Building a Cost Optimization Agent with AWS Bedrock and Cost Explorer

Lucas Little
by Lucas Little
April 8, 2026

Managing AWS costs becomes increasingly complex as infrastructure grows. Organizations often struggle with cloud cost management, spending valuable engineering time manually analyzing Cost Explorer data, identifying optimization opportunities, and implementing changes. Even with dedicated cost management tools, the analysis and remediation process remains largely manual, requiring specialized expertise to interpret cost data and translate it into actionable steps.

As cloud adoption matures, cost optimization is shifting from periodic review to continuous, automated discipline. Organizations that operationalize FinOps — rather than treating it as a reporting exercise — are seeing materially better cost outcomes.

This post demonstrates how to build an automated agent that analyzes AWS costs and generates actionable recommendations to reduce cloud spend.

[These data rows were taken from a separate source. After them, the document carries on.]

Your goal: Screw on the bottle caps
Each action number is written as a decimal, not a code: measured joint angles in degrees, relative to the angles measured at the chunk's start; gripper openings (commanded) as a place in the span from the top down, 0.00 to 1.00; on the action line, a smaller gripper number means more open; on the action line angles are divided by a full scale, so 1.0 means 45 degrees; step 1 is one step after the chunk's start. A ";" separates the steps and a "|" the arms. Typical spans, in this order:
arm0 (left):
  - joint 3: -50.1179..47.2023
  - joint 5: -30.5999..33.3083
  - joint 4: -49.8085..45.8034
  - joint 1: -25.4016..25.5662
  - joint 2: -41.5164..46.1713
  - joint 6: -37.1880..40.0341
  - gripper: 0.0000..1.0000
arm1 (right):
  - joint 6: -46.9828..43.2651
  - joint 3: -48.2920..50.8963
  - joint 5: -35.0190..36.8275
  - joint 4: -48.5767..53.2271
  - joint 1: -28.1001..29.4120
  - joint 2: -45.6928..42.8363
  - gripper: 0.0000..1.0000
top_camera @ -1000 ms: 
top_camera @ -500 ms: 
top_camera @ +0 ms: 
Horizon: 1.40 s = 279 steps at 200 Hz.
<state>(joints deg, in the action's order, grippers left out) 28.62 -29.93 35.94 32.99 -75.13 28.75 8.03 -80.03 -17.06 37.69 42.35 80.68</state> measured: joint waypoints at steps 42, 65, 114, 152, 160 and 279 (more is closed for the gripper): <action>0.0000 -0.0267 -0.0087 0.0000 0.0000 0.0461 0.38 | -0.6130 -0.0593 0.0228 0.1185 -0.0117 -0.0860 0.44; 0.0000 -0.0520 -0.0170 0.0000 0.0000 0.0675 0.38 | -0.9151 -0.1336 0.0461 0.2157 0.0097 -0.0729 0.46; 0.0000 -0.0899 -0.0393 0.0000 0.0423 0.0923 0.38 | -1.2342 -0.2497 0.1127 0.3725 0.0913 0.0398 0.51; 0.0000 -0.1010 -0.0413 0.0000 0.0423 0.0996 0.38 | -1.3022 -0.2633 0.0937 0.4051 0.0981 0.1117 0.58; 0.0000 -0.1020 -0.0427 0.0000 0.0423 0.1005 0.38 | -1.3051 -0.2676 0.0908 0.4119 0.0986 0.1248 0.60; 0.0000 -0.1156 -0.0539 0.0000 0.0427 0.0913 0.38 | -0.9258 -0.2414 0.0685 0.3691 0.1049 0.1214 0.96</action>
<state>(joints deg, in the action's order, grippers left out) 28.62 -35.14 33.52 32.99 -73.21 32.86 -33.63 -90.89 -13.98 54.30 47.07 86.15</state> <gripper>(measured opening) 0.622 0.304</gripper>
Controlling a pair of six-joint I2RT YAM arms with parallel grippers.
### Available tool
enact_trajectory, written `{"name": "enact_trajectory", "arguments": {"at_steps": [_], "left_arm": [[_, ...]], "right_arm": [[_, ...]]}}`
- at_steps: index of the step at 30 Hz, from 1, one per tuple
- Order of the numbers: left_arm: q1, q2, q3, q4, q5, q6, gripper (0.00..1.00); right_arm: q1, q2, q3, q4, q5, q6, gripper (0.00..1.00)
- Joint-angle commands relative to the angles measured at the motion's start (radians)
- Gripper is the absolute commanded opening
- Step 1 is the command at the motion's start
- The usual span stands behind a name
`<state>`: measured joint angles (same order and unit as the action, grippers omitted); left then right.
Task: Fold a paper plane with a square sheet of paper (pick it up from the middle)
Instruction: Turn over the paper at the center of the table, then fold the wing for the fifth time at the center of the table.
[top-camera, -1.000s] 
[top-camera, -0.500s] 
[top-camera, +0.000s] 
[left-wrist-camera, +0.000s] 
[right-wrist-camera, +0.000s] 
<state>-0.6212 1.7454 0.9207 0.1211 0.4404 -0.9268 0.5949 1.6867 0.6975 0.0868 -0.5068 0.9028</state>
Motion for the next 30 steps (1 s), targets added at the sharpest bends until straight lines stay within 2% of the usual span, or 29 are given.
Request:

By combining AWS Bedrock’s analytical capabilities with Cost Explorer data, the system identifies cost outliers and provides specific optimization steps that go beyond basic visualizations to deliver meaningful insights.

What we’re building

A cost optimization agent that:

  • Runs on a schedule (weekly or monthly)

  • Fetches detailed cost data from AWS Cost Explorer

  • Analyzes spending patterns and identifies optimization opportunities

  • Generates a markdown report with specific recommendations

  • Sends a summary to Slack or email

  • Tracks recommendations and their potential savings

This solution goes beyond basic cost visualization by providing specific, actionable steps to optimize AWS spending—essentially turning data into decisions.

Real-World Applications

This solution addresses cost management challenges across different contexts:

Enterprise FinOps Teams: In larger organizations, the agent provides consistent, ongoing cost analysis that augments the FinOps team’s capabilities, ensuring no optimization opportunity goes unnoticed even as the infrastructure grows in complexity.

Startups and Small Teams: For organizations without dedicated cloud financial analysts, the agent provides expert-level cost optimization recommendations that would otherwise require specialized knowledge or expensive consultants.

Managed Service Providers: MSPs can deploy the agent across client environments, standardizing cost optimization practices while customizing thresholds and priorities for each client’s specific needs.

Development Environments: The agent can enforce stricter cost controls in non-production environments, identifying development and testing resources that can be safely downsized, scheduled, or terminated to reduce costs without affecting production workloads.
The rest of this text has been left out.